Does your reality include all Australian workers? Should they compete with the Asian workers on an hourly rate,or should we just flood in Asian workers?Enjoy your illusion as your bubble is about to be burst.Heinz are sure to use cheap Chinese tomatoes and other fruits which are freely available in NZ and not subject to the strict guidelines forced on Australian farmers.Enjoy your human waste fertilised tomato sauce and you are welcome to my share.
Funny post by the way but you miss the point. My point was about the attitude to work, career and education that exists among some sectors of the unskilled or semi skilled workforce. It has been 30 years since you could honestly expect to keep a job with one company your whole life. It has been just as long since you could leave school, get a job that required minimal thinking,practice or expertise to perfect and expect to keep it as a going concern indefinitely.

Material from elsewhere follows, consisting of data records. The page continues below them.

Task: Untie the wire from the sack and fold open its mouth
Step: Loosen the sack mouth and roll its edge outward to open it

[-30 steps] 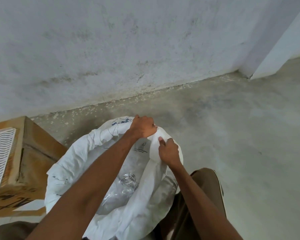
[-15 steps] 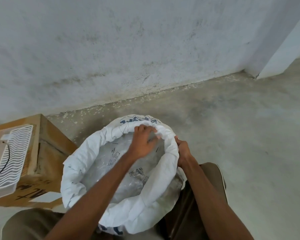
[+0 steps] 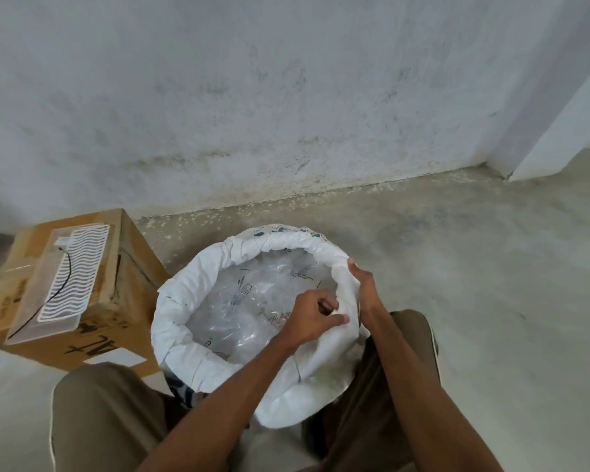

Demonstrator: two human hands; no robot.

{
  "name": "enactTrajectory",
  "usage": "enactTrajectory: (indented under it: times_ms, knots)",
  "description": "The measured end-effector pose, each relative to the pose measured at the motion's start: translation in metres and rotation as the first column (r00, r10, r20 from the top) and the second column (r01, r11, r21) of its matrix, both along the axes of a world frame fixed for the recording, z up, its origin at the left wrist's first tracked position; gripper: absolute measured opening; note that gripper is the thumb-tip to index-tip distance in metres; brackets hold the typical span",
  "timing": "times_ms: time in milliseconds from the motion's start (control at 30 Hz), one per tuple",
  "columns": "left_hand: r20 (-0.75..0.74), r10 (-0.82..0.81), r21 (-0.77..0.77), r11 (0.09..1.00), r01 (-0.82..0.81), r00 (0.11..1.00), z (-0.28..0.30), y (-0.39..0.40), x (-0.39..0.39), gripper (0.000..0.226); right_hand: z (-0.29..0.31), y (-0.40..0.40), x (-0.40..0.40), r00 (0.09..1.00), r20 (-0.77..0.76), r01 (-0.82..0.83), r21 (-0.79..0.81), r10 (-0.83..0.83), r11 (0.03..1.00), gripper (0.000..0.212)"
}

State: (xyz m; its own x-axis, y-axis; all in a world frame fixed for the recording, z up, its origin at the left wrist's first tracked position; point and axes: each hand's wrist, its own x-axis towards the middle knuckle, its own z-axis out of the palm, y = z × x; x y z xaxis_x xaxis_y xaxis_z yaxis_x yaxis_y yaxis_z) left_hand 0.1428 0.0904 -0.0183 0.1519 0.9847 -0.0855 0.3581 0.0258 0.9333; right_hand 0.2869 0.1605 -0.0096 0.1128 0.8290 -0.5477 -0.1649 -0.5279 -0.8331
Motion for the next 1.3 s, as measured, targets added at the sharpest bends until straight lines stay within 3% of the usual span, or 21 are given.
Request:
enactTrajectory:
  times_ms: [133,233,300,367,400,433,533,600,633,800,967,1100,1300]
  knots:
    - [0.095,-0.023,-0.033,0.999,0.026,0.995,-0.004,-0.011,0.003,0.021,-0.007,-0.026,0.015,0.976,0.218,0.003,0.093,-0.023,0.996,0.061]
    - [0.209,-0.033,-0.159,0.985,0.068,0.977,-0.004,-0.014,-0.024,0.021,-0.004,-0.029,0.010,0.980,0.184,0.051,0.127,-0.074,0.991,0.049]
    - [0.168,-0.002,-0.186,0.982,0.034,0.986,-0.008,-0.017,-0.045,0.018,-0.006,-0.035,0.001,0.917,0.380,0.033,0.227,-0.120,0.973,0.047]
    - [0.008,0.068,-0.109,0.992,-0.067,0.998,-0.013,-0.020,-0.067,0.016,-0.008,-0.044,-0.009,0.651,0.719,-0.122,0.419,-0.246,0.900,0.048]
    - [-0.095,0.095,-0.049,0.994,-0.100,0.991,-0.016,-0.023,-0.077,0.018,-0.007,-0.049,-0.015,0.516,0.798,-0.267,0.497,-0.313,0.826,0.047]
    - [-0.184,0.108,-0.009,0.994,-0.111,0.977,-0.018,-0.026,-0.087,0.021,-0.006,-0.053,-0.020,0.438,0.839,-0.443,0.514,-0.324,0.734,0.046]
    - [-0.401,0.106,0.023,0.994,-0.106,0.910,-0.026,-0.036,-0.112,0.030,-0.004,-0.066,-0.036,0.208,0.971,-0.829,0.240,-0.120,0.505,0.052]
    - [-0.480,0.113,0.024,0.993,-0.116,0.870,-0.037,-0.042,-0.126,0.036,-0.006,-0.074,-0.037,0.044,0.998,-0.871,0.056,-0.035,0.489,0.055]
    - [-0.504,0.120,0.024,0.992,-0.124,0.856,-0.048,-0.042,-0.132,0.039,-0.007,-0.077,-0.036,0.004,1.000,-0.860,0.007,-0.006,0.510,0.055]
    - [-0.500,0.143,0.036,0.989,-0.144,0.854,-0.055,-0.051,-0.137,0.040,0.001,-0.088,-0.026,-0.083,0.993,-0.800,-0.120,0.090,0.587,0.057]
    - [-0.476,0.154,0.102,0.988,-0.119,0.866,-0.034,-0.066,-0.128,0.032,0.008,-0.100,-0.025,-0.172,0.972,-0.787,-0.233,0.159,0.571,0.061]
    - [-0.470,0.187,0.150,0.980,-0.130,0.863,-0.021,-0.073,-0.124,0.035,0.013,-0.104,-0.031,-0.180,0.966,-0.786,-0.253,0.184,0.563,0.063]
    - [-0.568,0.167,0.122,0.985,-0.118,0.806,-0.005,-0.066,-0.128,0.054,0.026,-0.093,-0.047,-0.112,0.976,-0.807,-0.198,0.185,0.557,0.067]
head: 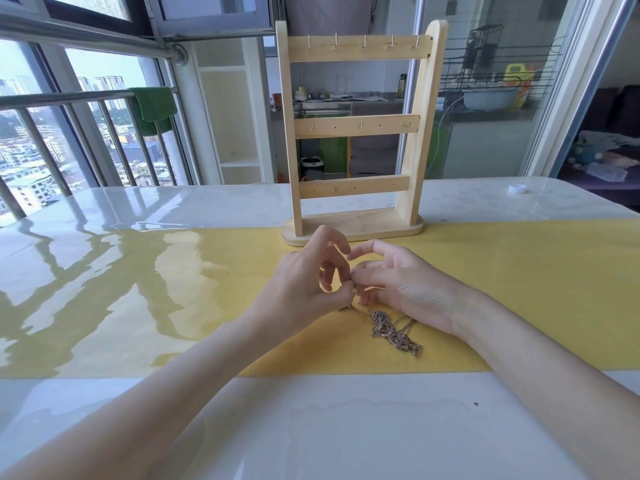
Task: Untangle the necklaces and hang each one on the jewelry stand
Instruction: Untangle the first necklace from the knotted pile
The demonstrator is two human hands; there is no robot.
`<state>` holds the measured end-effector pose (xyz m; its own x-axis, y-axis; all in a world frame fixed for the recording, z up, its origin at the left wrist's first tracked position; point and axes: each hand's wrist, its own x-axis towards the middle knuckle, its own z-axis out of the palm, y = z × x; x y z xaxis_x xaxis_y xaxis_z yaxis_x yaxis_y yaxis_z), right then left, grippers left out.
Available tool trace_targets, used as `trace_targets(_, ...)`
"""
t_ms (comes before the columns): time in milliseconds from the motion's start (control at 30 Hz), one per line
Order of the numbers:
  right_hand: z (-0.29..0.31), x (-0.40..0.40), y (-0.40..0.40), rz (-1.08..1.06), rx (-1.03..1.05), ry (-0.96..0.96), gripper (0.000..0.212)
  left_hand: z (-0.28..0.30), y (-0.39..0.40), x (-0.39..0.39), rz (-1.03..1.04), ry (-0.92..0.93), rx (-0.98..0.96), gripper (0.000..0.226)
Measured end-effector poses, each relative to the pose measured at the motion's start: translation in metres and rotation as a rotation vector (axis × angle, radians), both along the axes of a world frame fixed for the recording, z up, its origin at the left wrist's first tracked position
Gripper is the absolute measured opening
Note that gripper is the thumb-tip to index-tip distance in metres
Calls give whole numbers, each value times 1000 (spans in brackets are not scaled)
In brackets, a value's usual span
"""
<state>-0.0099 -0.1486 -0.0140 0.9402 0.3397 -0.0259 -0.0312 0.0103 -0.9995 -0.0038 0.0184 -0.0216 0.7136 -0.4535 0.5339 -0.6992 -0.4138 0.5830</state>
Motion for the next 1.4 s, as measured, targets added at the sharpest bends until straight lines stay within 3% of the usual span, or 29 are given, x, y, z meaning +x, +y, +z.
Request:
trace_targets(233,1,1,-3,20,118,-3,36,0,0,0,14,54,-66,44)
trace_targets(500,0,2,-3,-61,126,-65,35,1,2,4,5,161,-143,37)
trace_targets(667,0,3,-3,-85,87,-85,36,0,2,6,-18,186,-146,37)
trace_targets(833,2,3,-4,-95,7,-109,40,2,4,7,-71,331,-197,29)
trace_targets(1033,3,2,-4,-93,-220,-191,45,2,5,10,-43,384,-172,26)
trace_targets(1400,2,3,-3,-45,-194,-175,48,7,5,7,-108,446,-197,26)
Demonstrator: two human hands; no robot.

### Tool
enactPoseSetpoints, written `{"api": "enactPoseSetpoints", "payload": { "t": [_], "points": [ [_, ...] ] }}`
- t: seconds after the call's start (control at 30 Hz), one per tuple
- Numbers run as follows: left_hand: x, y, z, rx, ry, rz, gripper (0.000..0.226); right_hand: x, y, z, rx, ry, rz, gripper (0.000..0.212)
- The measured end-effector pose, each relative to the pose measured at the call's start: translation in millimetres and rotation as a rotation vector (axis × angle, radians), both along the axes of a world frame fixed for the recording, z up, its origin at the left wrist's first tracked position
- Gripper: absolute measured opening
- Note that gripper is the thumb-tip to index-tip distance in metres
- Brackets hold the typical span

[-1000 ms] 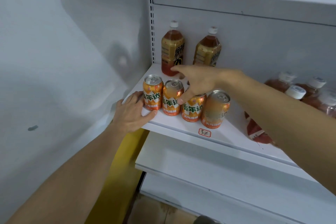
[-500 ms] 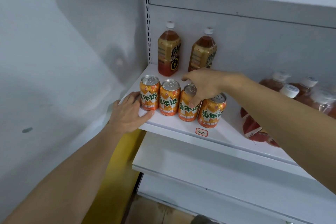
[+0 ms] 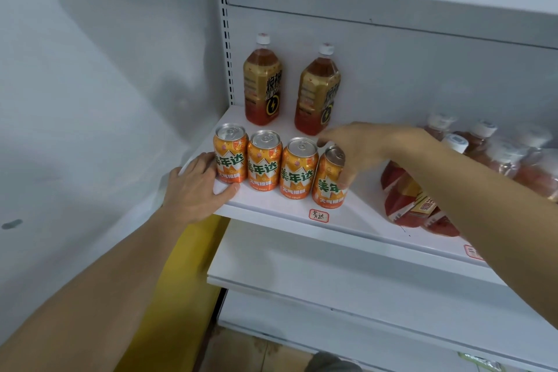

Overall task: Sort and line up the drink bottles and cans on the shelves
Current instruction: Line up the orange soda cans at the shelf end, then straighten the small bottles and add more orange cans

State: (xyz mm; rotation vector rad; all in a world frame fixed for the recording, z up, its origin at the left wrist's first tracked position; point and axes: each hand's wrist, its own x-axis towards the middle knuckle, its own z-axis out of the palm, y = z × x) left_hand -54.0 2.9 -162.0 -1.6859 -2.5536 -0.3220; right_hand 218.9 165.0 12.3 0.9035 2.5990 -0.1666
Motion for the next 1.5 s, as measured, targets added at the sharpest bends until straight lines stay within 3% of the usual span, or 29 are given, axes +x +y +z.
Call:
{"api": "enactPoseSetpoints", "payload": {
  "t": [0.1, 0.17, 0.47, 0.6, 0.67, 0.73, 0.8, 0.87, 1.0, 1.1, 1.23, 1.4, 1.5],
  "points": [
    [0, 1, 0, -0.008, 0.007, 0.001, 0.091, 2, 1, -1, 0.017, 0.034, 0.012, 0.063],
    [0, 1, 0, -0.021, 0.009, 0.003, 0.090, 3, 1, -1, 0.012, 0.045, 0.007, 0.056],
    [0, 2, -1, -0.009, 0.007, -0.004, 0.085, 1, -1, 0, 0.008, 0.006, -0.007, 0.060],
    [0, 1, -2, 0.001, 0.007, -0.006, 0.088, 5, -4, 11, -0.078, -0.034, -0.053, 0.092],
    [0, 1, -2, 0.008, 0.009, -0.007, 0.091, 2, 0, 22, -0.141, 0.056, -0.127, 0.092],
    [0, 1, -2, 0.002, 0.015, -0.005, 0.090, -17, 18, 28, -0.119, 0.288, -0.225, 0.066],
    [0, 1, -2, -0.002, 0.014, -0.011, 0.090, -43, 48, 26, 0.039, 0.561, -0.349, 0.043],
    [0, 0, -2, 0.004, 0.029, -0.015, 0.090, -70, 72, 27, 0.187, 0.703, -0.429, 0.042],
    [-1, 1, -5, 0.040, 0.068, -0.013, 0.086, -119, 92, 35, 0.342, 0.707, -0.226, 0.042],
    [-4, 2, -8, 0.091, 0.067, -0.024, 0.082, -162, 97, 35, 0.168, 0.646, -0.070, 0.054],
    [-5, 1, -7, 0.103, 0.071, -0.036, 0.083, -202, 108, 28, 0.007, 0.534, -0.094, 0.066],
    [-6, 2, -6, 0.119, 0.067, -0.028, 0.087, -220, 117, 18, 0.223, 0.642, -0.195, 0.037],
    [-8, 2, -6, 0.100, 0.058, -0.021, 0.091, -217, 105, 19, 0.241, 0.763, -0.209, 0.022]
  ]
}}
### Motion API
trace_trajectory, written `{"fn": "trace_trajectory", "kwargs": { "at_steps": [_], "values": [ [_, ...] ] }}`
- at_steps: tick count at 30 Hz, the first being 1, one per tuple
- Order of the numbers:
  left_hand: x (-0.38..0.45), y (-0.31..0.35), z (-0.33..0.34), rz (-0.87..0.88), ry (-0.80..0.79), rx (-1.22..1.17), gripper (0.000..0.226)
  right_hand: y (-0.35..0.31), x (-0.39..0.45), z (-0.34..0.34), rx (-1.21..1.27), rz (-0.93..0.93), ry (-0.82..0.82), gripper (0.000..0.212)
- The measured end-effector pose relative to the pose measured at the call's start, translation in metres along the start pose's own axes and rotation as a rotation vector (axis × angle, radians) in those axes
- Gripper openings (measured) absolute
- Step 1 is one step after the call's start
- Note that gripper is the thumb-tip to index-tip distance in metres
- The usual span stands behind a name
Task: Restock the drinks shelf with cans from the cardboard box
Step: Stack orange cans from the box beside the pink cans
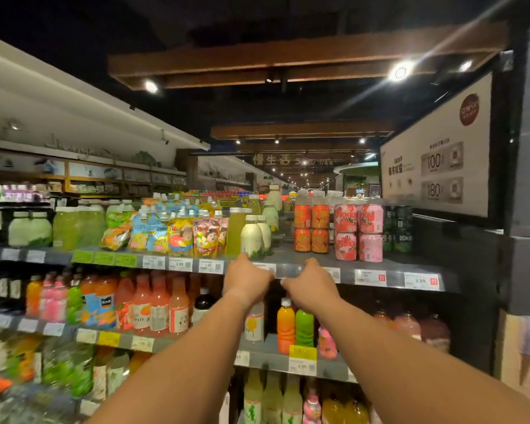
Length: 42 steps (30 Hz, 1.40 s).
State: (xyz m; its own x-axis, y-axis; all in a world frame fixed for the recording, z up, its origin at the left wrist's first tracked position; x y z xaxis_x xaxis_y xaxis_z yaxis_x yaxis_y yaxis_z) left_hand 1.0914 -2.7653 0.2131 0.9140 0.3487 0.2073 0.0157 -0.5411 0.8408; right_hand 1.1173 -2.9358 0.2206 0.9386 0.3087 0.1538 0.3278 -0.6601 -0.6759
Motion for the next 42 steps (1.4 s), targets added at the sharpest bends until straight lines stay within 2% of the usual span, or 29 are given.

It's just a stupid idea to even think that. If you are doing a job that can be done more efficiently by someone, or something else, and you make no effort to get better skills, training or quals, then you have yourself to blame. Sure, it is about wage competition, but not about wage competition for basic, simple and replaceable manufacturing jobs. Let developing nations have them, our focus should be on generating a value added workforce, like the technicians to service the plant, managers and trainers to train the labour force. As the world moves through postmodern business structures and managerial leaderhsip models it is that society that will best adapt. Look what happened to the japanese: cheap labour in the 50's, too expensive by the 1980's. The pattern repeats and china will be no exception. Labour will become too expensive there too, the price driven up by the same mechanism that drove our costs up to an unmanageable level.
so no I don;t expect australian workers to compete with labour in developing nations - that would be impossible: many australians are just way too lazy, to greedy and with too great a sense of entitlement and self importance and "pride" to work to the same capacity, as most labour forces in developing nations. It's not a criticim, just an observation.